I recently moved and changed doctors. Got established with new doctor just last week.  Your doctor sounds like he is pushing his own agenda.  In case this is a regional thing, I and my doctor are in Polk Co., FL


----------



## win231

DaveA said:


> Sounds like your doctor has a political interest in placing the blame. If not, it's the first time I've heard of a doctor mingling political with medical comments.  And I'm appalled to hear of the constant misrepresentation of medical procedures for the sole purpose of extracting money from patients.
> 
> I've had a few procedures, over my lifetime, and all seemed to have had a beneficial effect on whatever problem that I was having. Overall I have been well satisfied with my medical care including the prompt responses to any problems I've encountered. Sorry that so many of you are suffering from dishonest and sub-standard care.  Isn't there a state medical board overseeing doctors and medical facilities, in your state?

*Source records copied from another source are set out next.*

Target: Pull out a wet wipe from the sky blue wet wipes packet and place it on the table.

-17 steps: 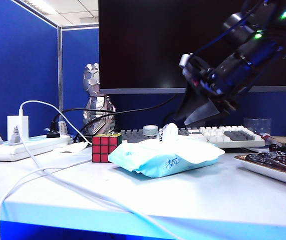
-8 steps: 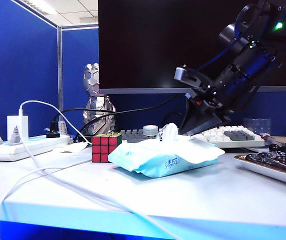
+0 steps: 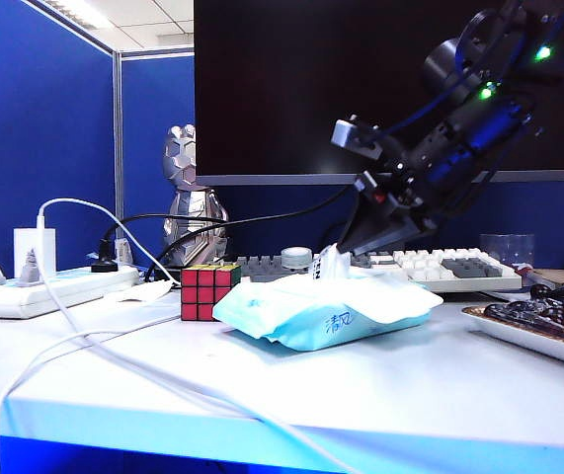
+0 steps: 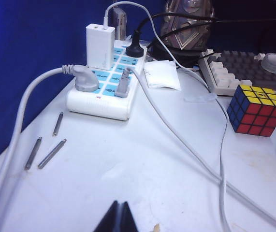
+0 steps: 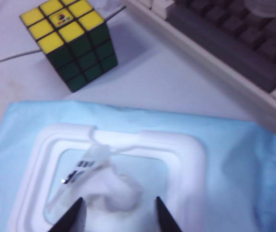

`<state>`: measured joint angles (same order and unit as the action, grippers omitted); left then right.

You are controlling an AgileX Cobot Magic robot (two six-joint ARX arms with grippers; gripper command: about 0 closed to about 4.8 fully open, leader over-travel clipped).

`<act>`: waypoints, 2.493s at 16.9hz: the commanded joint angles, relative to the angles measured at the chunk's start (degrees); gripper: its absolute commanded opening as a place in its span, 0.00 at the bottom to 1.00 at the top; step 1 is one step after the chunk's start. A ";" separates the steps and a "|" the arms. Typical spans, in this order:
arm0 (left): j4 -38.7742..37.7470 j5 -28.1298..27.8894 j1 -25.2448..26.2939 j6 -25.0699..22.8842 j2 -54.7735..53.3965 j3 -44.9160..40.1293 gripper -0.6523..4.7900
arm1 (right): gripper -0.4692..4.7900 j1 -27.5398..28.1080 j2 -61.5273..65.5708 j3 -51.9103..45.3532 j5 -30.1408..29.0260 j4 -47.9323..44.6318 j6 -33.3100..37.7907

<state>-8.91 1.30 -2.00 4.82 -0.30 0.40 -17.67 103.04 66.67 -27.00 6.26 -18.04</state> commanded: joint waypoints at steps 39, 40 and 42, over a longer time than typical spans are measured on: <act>-0.37 -0.02 0.04 0.11 0.20 -0.11 0.12 | 0.08 -1.75 -25.11 14.19 13.86 38.27 0.22; -0.37 0.00 0.04 0.11 0.20 -0.11 0.12 | 0.08 -1.75 -24.98 14.19 13.75 41.57 0.22; -0.37 0.00 0.04 0.11 0.20 -0.11 0.12 | 0.08 -1.75 -24.70 14.19 12.72 47.41 0.22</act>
<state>-8.91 1.28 -2.00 4.82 -0.30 0.40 -19.40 78.39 80.55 -13.65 51.46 -18.02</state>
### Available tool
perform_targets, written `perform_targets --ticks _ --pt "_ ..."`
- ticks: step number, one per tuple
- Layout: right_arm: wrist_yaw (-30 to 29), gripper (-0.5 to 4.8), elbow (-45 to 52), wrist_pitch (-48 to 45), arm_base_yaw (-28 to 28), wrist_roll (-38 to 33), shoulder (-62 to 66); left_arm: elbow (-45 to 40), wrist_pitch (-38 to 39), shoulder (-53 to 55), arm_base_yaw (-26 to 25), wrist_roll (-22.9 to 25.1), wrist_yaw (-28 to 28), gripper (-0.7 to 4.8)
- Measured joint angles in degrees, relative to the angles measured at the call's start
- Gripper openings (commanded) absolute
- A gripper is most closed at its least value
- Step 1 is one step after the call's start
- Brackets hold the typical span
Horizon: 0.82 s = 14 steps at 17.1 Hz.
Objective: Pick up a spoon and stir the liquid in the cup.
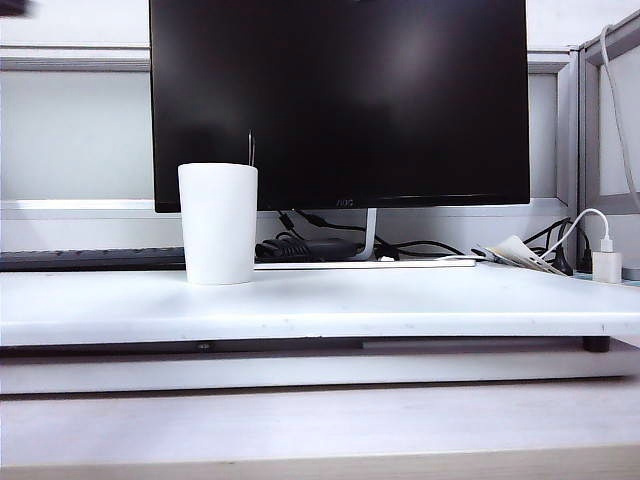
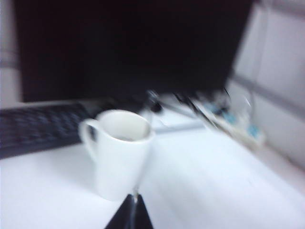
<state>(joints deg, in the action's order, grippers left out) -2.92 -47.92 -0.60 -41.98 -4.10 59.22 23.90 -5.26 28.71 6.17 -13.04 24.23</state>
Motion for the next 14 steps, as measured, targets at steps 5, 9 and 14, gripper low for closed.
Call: perform_targets --ticks 5,9,14 --pt "3.82 -0.05 6.75 -0.39 -3.08 -0.22 -6.82 -9.31 3.39 -18.97 0.04 -0.98 -6.16 -0.05" --pt "4.09 -0.05 6.88 7.08 -3.08 -0.22 -6.40 -10.01 10.60 -27.08 0.04 -0.96 -6.27 -0.05" --pt "4.24 -0.05 6.88 8.74 -3.10 -0.22 -6.40 -10.03 11.13 -27.54 0.04 -0.96 -6.27 -0.05"
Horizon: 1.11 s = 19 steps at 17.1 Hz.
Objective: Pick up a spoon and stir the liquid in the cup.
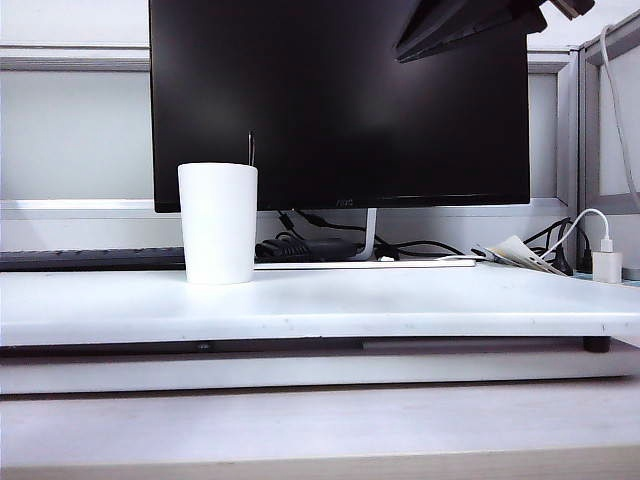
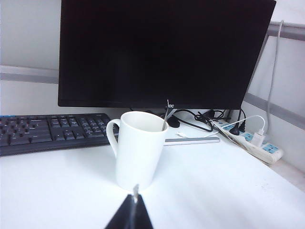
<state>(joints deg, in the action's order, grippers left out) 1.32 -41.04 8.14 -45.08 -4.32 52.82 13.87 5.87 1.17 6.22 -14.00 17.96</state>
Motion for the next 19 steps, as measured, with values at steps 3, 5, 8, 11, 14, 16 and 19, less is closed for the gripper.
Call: perform_targets --ticks 3,5,8,11,14,16,19 --pt "0.00 -0.05 0.00 0.00 0.00 0.00 0.00 0.00 0.17 0.00 0.00 2.47 -0.02 -0.05" --pt "0.00 -0.05 0.00 0.00 0.00 0.00 0.00 0.00 0.76 -0.07 -0.07 7.23 -0.07 -0.05" --pt "-0.02 -0.05 0.00 -0.07 -0.04 0.00 0.00 -0.20 2.27 -0.96 -3.96 13.35 -1.05 -0.04" --pt "0.02 -0.05 0.00 0.31 -0.02 0.00 0.00 -2.36 2.80 -0.96 -6.45 13.99 -5.88 -0.04" --pt "0.02 -0.05 0.00 0.35 -0.02 0.00 0.00 -6.54 1.22 -0.96 -6.43 14.05 -11.10 -0.05" --pt "0.02 -0.05 0.00 0.35 -0.02 0.00 0.00 -10.19 -3.17 -0.96 -6.43 12.79 -12.72 -0.05" --pt "0.02 -0.05 0.00 0.35 -0.02 0.00 0.00 -13.40 -8.68 -0.96 -6.43 10.88 -12.90 -0.04"
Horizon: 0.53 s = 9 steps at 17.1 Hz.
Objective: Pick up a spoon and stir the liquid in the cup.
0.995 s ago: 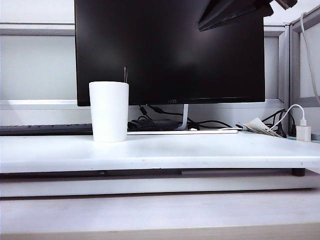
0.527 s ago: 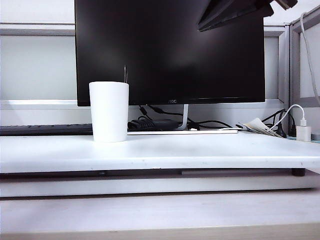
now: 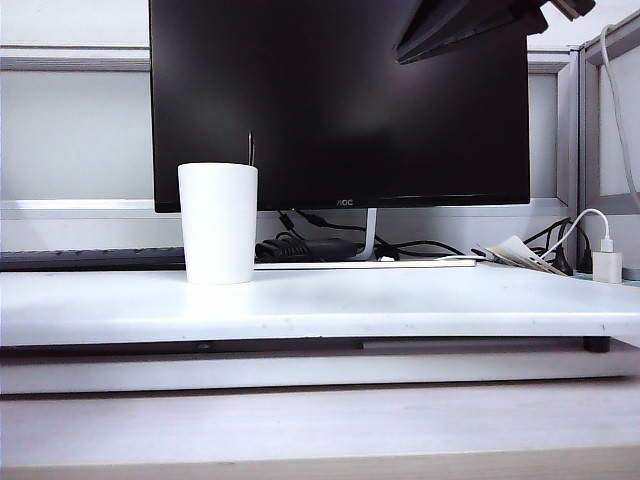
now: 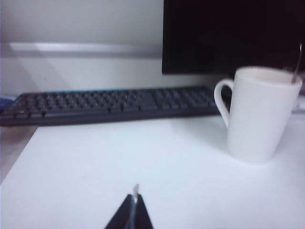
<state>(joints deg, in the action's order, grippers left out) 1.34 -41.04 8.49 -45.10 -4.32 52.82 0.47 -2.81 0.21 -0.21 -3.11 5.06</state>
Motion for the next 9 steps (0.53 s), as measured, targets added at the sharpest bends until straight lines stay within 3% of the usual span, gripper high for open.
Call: perform_targets --ticks 9 --pt "0.00 -0.05 0.00 0.00 0.00 0.00 0.00 0.00 -1.46 0.00 0.00 -0.13 -3.63 -0.04"
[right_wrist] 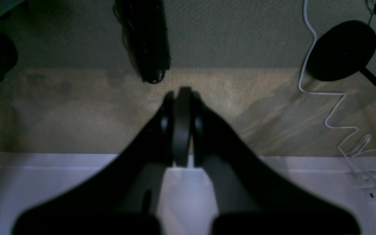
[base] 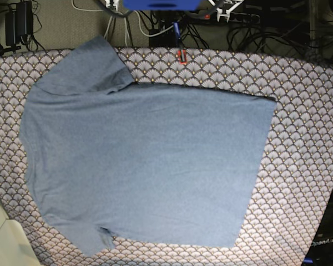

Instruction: Fold the T-shirt properly

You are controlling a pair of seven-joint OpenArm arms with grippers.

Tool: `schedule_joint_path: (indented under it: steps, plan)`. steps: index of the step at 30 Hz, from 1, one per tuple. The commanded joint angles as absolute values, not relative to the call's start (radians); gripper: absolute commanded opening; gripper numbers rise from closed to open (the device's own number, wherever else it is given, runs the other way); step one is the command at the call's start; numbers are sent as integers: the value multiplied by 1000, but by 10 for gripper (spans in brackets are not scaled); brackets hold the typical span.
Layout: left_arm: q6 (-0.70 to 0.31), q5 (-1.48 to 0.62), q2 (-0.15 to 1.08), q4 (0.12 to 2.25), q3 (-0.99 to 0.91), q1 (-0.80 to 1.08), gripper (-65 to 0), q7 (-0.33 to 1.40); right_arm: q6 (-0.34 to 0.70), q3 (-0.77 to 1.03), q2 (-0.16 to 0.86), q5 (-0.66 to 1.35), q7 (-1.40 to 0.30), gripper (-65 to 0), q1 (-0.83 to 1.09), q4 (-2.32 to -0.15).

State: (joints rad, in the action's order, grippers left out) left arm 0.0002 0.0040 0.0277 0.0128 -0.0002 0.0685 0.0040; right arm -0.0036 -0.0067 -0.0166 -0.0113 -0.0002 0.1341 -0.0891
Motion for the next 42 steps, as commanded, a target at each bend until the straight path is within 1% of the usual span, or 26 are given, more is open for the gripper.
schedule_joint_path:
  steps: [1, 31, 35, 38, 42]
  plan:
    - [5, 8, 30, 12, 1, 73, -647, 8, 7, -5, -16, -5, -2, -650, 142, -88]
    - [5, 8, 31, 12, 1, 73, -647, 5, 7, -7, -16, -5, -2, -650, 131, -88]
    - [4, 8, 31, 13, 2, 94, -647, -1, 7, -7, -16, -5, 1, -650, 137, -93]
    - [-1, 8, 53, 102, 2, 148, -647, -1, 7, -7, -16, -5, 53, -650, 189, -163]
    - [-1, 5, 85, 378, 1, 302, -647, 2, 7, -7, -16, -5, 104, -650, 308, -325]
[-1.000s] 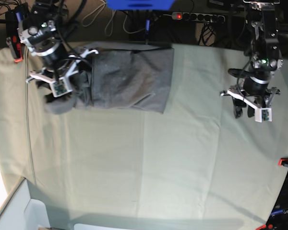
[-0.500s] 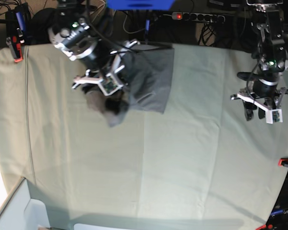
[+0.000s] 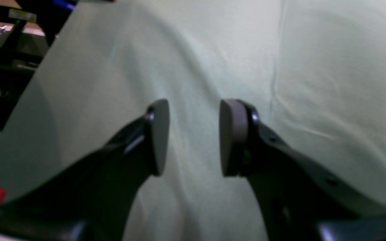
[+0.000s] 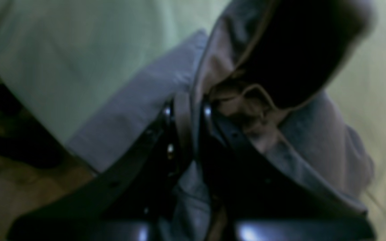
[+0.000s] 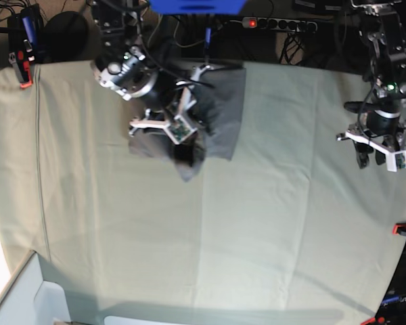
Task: Layout the t-shirt on the table in an organized manner, then fold the t-shirt properly
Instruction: 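Lift the grey t-shirt end with the right gripper and fold it over the bundle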
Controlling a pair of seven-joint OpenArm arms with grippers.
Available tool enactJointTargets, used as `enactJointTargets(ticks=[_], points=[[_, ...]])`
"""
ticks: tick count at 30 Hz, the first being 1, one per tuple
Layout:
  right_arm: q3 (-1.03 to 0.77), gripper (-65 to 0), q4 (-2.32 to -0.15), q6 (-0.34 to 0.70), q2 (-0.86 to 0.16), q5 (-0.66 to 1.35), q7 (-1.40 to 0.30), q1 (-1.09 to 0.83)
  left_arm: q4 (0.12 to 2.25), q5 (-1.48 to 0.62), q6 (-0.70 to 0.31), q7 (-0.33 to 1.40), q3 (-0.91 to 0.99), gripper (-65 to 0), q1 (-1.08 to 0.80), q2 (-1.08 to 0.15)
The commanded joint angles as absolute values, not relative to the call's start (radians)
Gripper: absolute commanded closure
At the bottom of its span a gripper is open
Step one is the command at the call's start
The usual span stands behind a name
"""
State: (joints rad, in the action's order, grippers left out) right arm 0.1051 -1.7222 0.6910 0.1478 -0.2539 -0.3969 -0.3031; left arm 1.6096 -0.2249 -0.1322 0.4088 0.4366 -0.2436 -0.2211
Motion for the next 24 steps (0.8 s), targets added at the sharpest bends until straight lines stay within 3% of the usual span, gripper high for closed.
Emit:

Yes, there are medical & dental boards that are supposed to oversee doctors & dentists.
Unfortunately, they are comprised of....doctors & dentists, who are there to provide an _*illusion *_of protecting patients, while protecting doctors & dentists.
How do I know?  Years ago, I had a dentist who was previously my family dentist that I trusted for years.  He did 4 of my root canals & 6 of my crowns; he did excellent work.  My experience is described below; it's worth reading:

When I needed a bridge replaced due to infection under a supporting tooth, I went to him.  He immediately tried to sell me a $7,000.00 implant instead.  After he described the implant procedure, I said, "That's a lot of invasive & expensive work just to replace a bridge.  I'd like to research it before I decide.  One of the things I found out was that diabetics (like myself) have a much higher chance of unsuccessful dental implants - &, of course the implant would have to be removed - more surgery, more trauma, more risk of infection &, of course losing $7,000.00.
He got very frustrated & said, "Well, I can just replace the bridge if you want; it's only $3,000.00."  I said OK.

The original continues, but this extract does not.